The President said the drastic steps were "not intended to take over the free market but to preserve it."
Nine major banks will participate initally including all of the country's largest institutions. Some of the big banks had to be pressured to participate in the program by Treasury Secretary Henry Paulson, who wanted healthy institutions that did not necessarily need capital from the government to go first as a way of removing any stigma that might be associated with banks getting bailouts.
Bush, in brief remarks in the Rose Garden of the White House, said the government will initially buy stocks in nine major US banks.
"These efforts are designed to directly benefit the American people by stabilizing the financial system and helping the economy recover," he said.
Paulson, at a news conference a short time later, said: "We regret having to take these actions. Today's actions are not what we ever wanted to do — but today's actions are what we must do to restore confidence to our financial system."
The Federal Reserve, meanwhile, announced Tuesday that it will begin buying massive amounts of short-term debt on 27 October — its latest effort to break through a credit clog. The Fed is invoking Depression-era emergency powers to buy commercial paper — a crucial short-term funding that many companies rely on to pay their workers and buy supplies. Last week the Fed said it intended to take the action but didn't specify when.
Fed Chairman Ben Bernanke welcomed all the new steps and said he believes they will help ease problems plaguing financial markets and threatening the economy. However, he also made clear that policymakers would continue to take actions as needed to battle the crisis.

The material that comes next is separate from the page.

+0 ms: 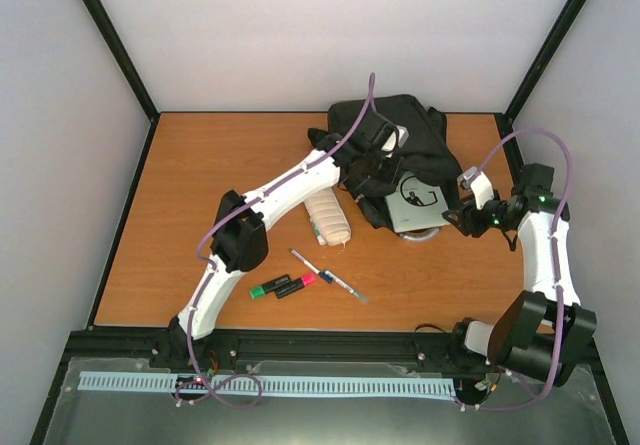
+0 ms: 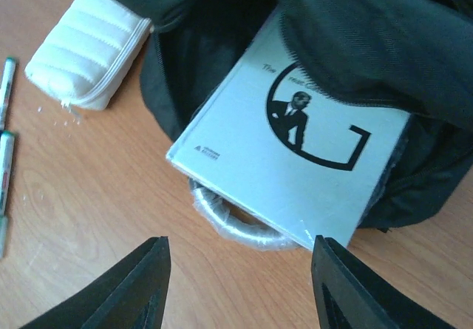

"Our strategy will continue to evolve and be refined as we adapt to new developments and the inevitable set backs," he said. "But we will not stand down until we have achieved our goals of repairing and reforming our financial system and thereby restoring prosperity to our economy."
"The needs of our economy require that our financial institutions not take this new capital to hoard it, but to deploy it," Paulson said, meaning that they will use the money to bolster lending to each other and to their customers.
"Government owning a stake in any private US company is objectionable to most Americans — me included," Paulson added. "Yet the alternative of leaving businesses and consumers without access to financing is totally unacceptable."
Said Bernanke: "We will not stand down until we have achieved our goals of repairing and reforming our financial system and thereby restoring prosperity to our economy."